» The problem
What you give back must match the data exactly, minus the pictures.

» Information supplied

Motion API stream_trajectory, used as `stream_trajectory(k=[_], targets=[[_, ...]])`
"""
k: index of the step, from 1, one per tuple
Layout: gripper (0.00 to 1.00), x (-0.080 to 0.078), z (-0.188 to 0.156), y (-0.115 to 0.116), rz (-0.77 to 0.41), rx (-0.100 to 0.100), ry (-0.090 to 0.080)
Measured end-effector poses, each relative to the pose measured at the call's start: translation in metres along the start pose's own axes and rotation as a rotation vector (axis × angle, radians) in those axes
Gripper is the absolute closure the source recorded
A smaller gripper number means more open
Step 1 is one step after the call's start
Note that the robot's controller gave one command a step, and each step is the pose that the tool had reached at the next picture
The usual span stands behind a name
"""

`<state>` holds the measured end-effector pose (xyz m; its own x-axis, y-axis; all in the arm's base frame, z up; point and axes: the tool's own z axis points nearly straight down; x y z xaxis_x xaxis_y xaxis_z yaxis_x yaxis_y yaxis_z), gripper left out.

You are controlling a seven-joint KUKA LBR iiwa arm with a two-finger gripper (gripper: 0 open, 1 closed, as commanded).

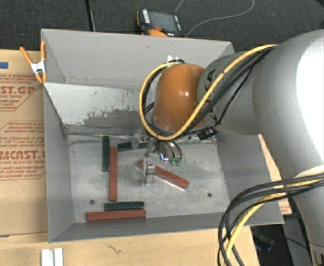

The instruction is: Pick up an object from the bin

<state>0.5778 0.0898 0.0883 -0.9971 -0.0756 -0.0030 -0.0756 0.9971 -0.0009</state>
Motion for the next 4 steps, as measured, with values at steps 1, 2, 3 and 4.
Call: stream_trajectory(k=[1,2,3,4], targets=[[0.00,0.003,0.018,-0.070,-0.030,0.000,-0.002],[0.00,0.058,0.017,-0.042,-0.218,-0.001,-0.003],[1.00,0.059,0.018,-0.042,-0.218,-0.002,0.002],[1.00,0.053,-0.122,-0.055,-0.166,0.000,-0.007]])
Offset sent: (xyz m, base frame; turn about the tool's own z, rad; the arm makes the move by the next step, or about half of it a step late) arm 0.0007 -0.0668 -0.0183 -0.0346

» Solution for this exercise
Motion API stream_trajectory, used as `stream_trajectory(k=[_], targets=[[_, ...]])`
"""
k: index of the step, from 1, one per tuple
Layout: gripper (0.00 to 1.00), x (-0.080 to 0.078), z (-0.188 to 0.156), y (-0.115 to 0.116), rz (-0.77 to 0.41), rx (-0.100 to 0.100), ry (-0.090 to 0.080)
Measured end-effector poses, each relative to the pose measured at the call's start: translation in metres along the start pose's own axes and rotation as a rotation vector (axis × angle, radians) in those axes
Gripper is the absolute closure the source recorded
A smaller gripper number means more open
Step 1 is one step after the call's start
Note that the robot's controller gave one command a step, and each step is the pose that the tool had reached at the next picture
The usual span stands behind a name
"""

`<state>` holds the measured end-effector pose (xyz m; its own x-axis, y-axis; all in the arm's base frame, z up; point and axes: the tool's own z axis points nearly straight down; x y z xaxis_x xaxis_y xaxis_z yaxis_x yaxis_y yaxis_z), gripper left out.

You are controlling a seven-joint KUKA LBR iiwa arm with a two-finger gripper (gripper: 0 open, 1 closed, as commanded).


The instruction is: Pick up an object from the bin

<state>0.5778 0.0898 0.0883 -0.9971 -0.0756 -0.0030 -0.0756 0.9971 -0.0009</state>
Motion for the next 4 steps, as measured, with values at steps 1, 2, 3 and 4.
Call: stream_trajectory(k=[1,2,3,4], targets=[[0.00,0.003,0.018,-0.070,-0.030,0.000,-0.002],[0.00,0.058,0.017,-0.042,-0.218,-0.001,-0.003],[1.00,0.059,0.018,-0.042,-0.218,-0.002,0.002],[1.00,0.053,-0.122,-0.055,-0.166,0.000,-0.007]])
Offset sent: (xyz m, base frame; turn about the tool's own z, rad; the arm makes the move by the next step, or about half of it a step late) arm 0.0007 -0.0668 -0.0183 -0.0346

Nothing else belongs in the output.